オリンピックへの道BACK NUMBER
4大会連続五輪出場の北島康介。
“4年間で0.01秒縮める”という凄み。
text by
松原孝臣Takaomi Matsubara
photograph byAsami Enomoto
posted2012/04/25 06:00
200m平泳ぎの選考レースを終えて、会見する北島康介(右)と立石諒。北京オリンピックの際に話題になった名セリフ「なんも言えねえ」を自ら口にして会場を沸かせた。
開幕まで3カ月ほどとなったロンドン五輪に向けて、各競技で代表選考が本格化している。
若い選手の台頭も注目されるところだが、一方でロンドン五輪は長年活躍してきた第一人者たちの活躍が楽しみな大会でもある。
例えば、2000年のシドニー五輪から4大会連続出場となるハンマー投げの室伏広治、'04年のアテネ、'08年の北京に続く3連覇を目指すレスリングの吉田沙保里と伊調馨……。
競泳には、アテネと北京で平泳ぎ100、200m連続2冠の北島康介がいる。代表選考会となった4月初旬の日本選手権で、ロンドン五輪代表となった。初出場のシドニーから4大会連続の五輪出場となるが、これは競泳では史上最多である。
その日本選手権で見せた姿は、あらためて北島の凄みを感じさせるものだった。
異常なストレスをはねのけ、日本新記録で代表の座を射止めた北島。
競泳の代表選考は、実績も何も考慮せず、選考会の成績のみで行なわれる。選手にかかる重圧は計り知れない。
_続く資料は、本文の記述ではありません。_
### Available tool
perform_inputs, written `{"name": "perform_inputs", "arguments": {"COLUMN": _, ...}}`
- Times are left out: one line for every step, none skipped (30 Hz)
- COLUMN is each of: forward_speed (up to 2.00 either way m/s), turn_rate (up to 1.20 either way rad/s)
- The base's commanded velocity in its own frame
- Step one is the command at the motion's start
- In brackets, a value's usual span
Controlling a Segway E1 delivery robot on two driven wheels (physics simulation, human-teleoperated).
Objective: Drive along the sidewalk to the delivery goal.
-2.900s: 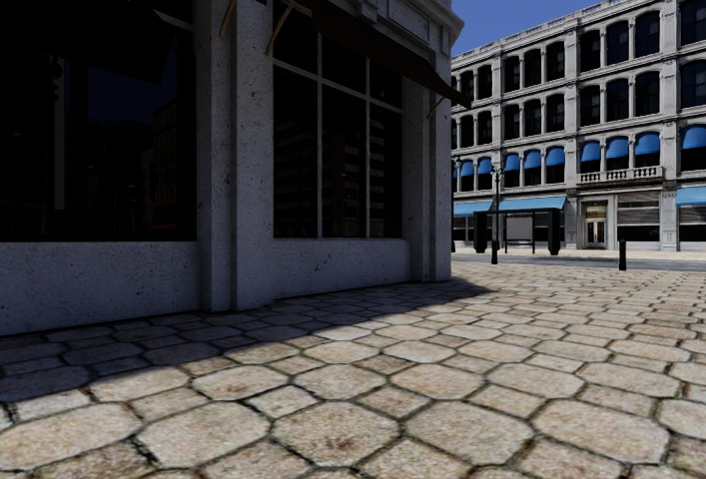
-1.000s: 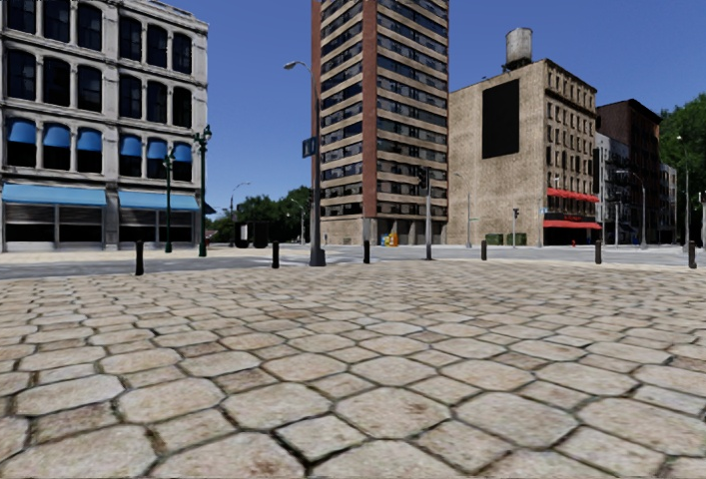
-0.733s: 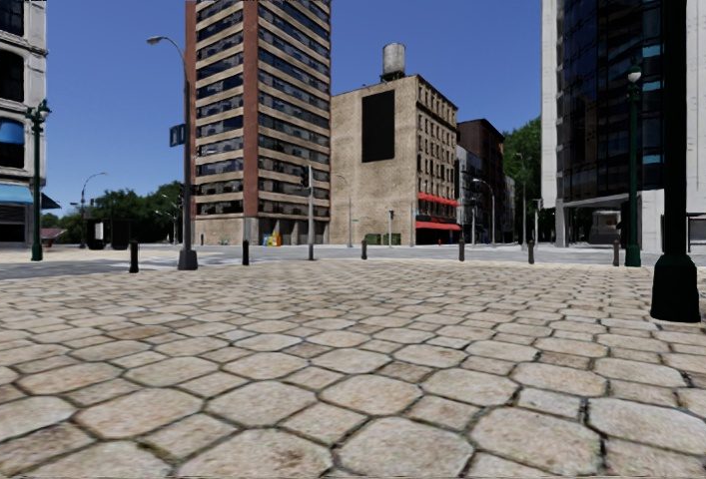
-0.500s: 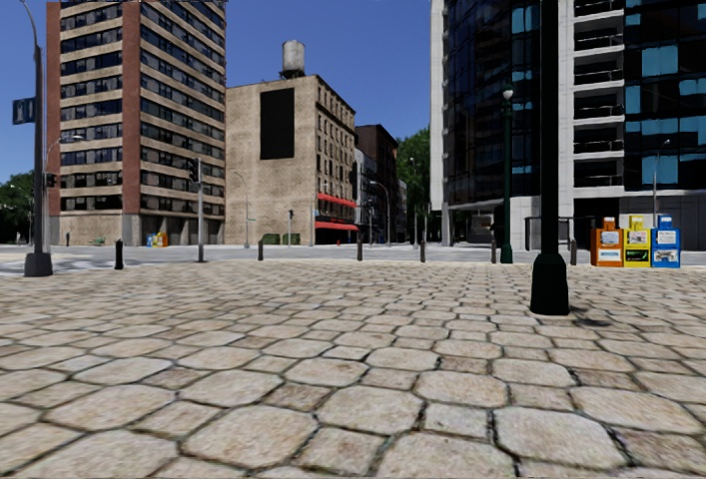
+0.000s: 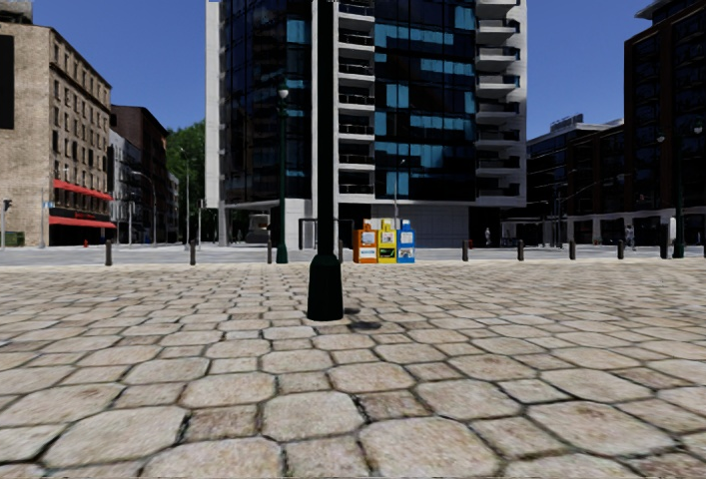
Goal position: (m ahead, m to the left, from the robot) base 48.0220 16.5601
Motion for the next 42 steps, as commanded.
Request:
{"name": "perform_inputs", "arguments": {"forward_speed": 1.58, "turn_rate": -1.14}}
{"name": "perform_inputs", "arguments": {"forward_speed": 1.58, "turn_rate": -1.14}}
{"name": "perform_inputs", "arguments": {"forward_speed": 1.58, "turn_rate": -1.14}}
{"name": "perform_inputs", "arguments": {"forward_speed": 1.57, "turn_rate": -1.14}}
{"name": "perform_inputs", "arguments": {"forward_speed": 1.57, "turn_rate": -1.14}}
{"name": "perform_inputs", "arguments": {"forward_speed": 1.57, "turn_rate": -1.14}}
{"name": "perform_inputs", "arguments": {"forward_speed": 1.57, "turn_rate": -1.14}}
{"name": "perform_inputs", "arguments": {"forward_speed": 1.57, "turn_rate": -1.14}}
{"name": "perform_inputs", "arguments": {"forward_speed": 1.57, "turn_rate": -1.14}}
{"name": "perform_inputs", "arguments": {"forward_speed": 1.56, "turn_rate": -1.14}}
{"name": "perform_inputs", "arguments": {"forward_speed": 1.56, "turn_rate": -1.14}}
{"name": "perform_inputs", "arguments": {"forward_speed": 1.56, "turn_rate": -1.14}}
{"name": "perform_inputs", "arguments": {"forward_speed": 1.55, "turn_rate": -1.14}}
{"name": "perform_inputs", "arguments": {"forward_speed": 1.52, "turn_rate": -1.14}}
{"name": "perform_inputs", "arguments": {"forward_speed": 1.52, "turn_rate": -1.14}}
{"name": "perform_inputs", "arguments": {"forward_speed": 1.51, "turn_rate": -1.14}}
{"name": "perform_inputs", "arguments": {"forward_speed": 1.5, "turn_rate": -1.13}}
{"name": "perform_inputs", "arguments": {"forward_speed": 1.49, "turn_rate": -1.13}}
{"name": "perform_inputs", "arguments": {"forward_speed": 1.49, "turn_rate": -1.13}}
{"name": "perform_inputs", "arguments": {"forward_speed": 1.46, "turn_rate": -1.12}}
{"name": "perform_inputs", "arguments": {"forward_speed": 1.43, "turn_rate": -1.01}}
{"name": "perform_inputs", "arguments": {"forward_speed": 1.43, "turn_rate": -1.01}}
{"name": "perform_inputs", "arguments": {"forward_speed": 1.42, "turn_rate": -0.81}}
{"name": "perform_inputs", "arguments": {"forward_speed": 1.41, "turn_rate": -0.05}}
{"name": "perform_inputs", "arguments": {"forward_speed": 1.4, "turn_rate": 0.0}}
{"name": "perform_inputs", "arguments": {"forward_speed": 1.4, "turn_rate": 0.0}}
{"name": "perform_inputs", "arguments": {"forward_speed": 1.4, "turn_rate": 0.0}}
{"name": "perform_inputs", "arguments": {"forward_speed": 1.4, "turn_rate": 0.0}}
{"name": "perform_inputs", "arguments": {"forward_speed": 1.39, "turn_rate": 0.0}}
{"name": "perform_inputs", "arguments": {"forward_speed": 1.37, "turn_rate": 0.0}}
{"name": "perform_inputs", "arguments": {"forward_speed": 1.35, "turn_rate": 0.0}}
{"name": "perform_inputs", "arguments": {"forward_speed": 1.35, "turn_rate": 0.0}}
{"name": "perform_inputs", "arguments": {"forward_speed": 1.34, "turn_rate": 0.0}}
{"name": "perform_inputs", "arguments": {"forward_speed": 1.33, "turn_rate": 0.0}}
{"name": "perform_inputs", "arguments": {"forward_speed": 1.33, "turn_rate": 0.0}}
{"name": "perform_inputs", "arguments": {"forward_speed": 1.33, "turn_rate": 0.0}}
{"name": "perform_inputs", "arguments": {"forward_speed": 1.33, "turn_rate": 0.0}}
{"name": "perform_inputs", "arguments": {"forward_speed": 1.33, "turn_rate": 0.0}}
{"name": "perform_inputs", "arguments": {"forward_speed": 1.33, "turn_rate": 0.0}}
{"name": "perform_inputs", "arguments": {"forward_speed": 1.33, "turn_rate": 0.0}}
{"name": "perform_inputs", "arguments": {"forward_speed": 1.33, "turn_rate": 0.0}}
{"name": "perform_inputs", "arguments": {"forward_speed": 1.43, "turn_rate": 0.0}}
にもかかわらず、北島はそれを感じさせない泳ぎをみせつけたのだ。
最初の種目、100m決勝。
スタートから力みを感じさせない、滑らかなストロークでリードを奪う。前半を27秒69という速いタイムで折り返しながら、後半も衰えない。そのまま1位でゴール。タイムは58秒90。北京五輪の決勝でマークした日本記録(当時の世界新記録)を0秒01更新する日本新記録だった。
「4年に一回しか自分の記録を更新していないからね」
と、北島は笑った。オリンピックの年になって記録を伸ばしたところが、北島らしいところだ。
続く200mは、準決勝で全体の2位のタイムで、決勝に進む。
準決勝でトップに立ったのは、100mで2位となって五輪代表入りを決めていた立石諒だった。